Some potential homebuyers remain hesitant due to inflation; slowing job gains and wage growth; a potential recession; and interest rates that are still elevated above a mortgage rate of 5.5% that would likely attract more buyers to the market. As a result of these conditions, CoreLogic projects that U.S. annual home price growth will continue to decline over the spring and early summer before picking back up later in 2023.
“While housing markets across the country continue to send mixed signals, prices in many large metros appeared to have turned the corner, with the U.S. recording a second month of consecutive monthly gains,” said Selma Hepp, chief economist at CoreLogic. “At 1.6%, the month-over-month increase was twice the average seen between 2015 and 2020.”
“The monthly rebound in home prices underscores the lack of inventory in this housing cycle,” Hepp continued. “In addition, while the lack of affordability generally weighs on home price growth, mobility resulting from remote working conditions appears to be a current driver of home prices in some areas of the country.”
Top Takeaways:
- U.S. home prices (including distressed sales) increased by 3.1% year over year in March 2023 compared with March 2022. On a month-over-month basis, home prices increased by 1.6% compared with February 2023.
- In March, the annual appreciation of attached properties (4.6%) was 2.1 percentage points higher than that of detached properties (2.5%).
- CoreLogic forecasts show annual U.S. home price gains moving to 4.6% by March 2024.
- Miami posted the highest year-over-year home price increase of the country's 20 tracked metro areas in March, at 14.8%, while Tampa, Florida, continued to rank second at 6.9%.
- Among states, Vermont and Indiana recorded the highest annual home price gains, 9.9% and 9.2%, respectively. Florida posted the third-highest growth, with an 8.9% year-over-year increase. Ten states recorded annual losses: Washington (-7.4%), Idaho (-3.6%), Nevada (-3.5%), Utah (-3.4%), California (-3%), Montana (-2.3%), Oregon (-2%), Colorado (-1%), Arizona (-0.9%) and New York (-0.6%).
The next CoreLogic HPI press release, featuring April 2023 data, will be issued on June 6, 2023, at 8 a.m. EDT.
Methodology
The CoreLogic HPI™ is built on industry-leading public record, servicing and securities real-estate databases and incorporates more than 45 years of repeat-sales transactions for analyzing home price trends. Generally released on the first Tuesday of each month with an average five-week lag, the CoreLogic HPI is designed to provide an early indication of home price trends by market segment and for the Single-Family Combined tier, representing the most comprehensive set of properties, including all sales for single-family attached and single-family detached properties. The indices are fully revised with each release and employ techniques to signal turning points sooner. The CoreLogic HPI provides measures for multiple market segments, referred to as tiers, based on property type, price, time between sales, loan type (conforming vs. non-conforming) and distressed sales. Broad national coverage is available from the national level down to ZIP Code, including non-disclosure states.
CoreLogic HPI Forecasts™ are based on a two-stage, error-correction econometric model that combines the equilibrium home price—as a function of real disposable income per capita—with short-run fluctuations caused by market momentum, mean-reversion, and exogenous economic shocks like changes in the unemployment rate.
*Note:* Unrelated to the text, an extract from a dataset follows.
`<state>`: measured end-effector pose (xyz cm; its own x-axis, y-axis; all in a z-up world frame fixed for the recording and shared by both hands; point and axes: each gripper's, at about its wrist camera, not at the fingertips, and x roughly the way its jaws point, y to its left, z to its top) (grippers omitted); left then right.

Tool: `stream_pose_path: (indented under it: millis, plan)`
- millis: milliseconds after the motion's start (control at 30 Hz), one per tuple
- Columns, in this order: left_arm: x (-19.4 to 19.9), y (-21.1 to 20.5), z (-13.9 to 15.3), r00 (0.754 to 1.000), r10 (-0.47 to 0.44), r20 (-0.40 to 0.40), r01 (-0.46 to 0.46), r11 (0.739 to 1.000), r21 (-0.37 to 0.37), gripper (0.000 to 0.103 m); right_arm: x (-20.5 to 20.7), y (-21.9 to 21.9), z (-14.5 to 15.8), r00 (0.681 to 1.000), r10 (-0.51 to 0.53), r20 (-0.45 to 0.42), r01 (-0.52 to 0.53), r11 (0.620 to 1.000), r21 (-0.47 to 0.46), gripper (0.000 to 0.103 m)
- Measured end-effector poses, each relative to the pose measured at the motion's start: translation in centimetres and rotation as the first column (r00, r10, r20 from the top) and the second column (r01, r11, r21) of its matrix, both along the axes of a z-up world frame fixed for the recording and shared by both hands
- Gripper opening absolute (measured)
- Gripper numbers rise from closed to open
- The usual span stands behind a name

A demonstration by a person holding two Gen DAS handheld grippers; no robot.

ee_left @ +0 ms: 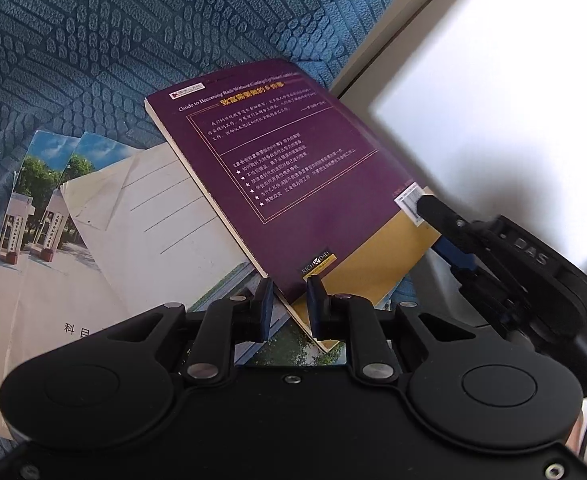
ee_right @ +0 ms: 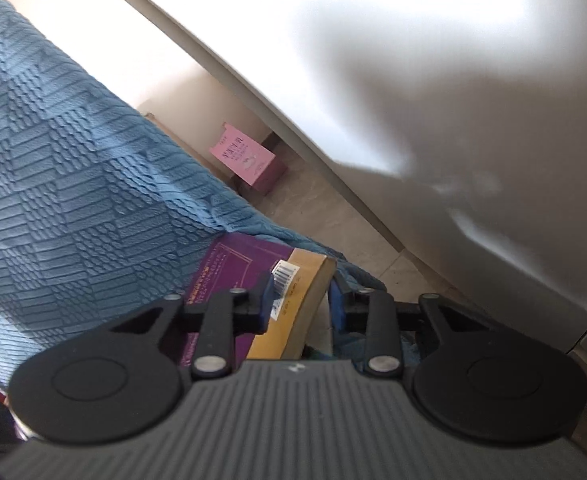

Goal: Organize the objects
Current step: 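Lift the purple paperback with both tools and carry it toward the standing books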

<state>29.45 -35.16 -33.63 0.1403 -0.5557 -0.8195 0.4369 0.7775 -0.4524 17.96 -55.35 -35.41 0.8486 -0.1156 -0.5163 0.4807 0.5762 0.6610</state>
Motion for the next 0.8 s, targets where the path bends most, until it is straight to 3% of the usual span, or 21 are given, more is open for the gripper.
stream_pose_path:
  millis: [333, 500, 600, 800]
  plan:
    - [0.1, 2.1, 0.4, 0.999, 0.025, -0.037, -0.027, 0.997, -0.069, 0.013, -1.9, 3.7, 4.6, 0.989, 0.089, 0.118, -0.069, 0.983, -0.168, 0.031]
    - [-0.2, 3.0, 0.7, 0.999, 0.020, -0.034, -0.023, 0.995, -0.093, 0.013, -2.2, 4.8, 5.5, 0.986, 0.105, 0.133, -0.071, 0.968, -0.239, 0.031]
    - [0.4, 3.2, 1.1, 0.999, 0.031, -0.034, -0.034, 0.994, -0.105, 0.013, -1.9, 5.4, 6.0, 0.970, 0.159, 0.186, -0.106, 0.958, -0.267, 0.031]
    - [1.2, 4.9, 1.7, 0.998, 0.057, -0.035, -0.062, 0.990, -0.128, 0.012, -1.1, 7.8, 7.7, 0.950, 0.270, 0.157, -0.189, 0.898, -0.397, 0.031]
With a 30-year forecast horizon, CoreLogic HPI Forecasts project CoreLogic HPI levels for two tiers — Single-Family Combined (both attached and detached) and Single-Family Combined Excluding Distressed Sales. As a companion to the CoreLogic HPI Forecasts, Stress-Testing Scenarios align with Comprehensive Capital Analysis and Review (CCAR) national scenarios to project five years of home prices under baseline, adverse and severely adverse scenarios at state, metropolitan areas and ZIP Code levels. The forecast accuracy represents a 95% statistical confidence interval with a +/- 2% margin of error for the index.
About Market Risk Indicators
Market Risk Indicators are a subscription-based analytics solution that provide monthly updates on the overall health of housing markets across the country. CoreLogic data scientists combine world-class analytics with detailed economic and housing data to help determine the likelihood of a housing bubble burst in 392 major metros and all 50 states. Market Risk Indicators is a multi-phase regression model that provides a probability score (from 1 to 100) on the likelihood of two scenarios per metro: a >10% price reduction and a ≤ 10% price reduction. The higher the score, the higher the risk of a price reduction.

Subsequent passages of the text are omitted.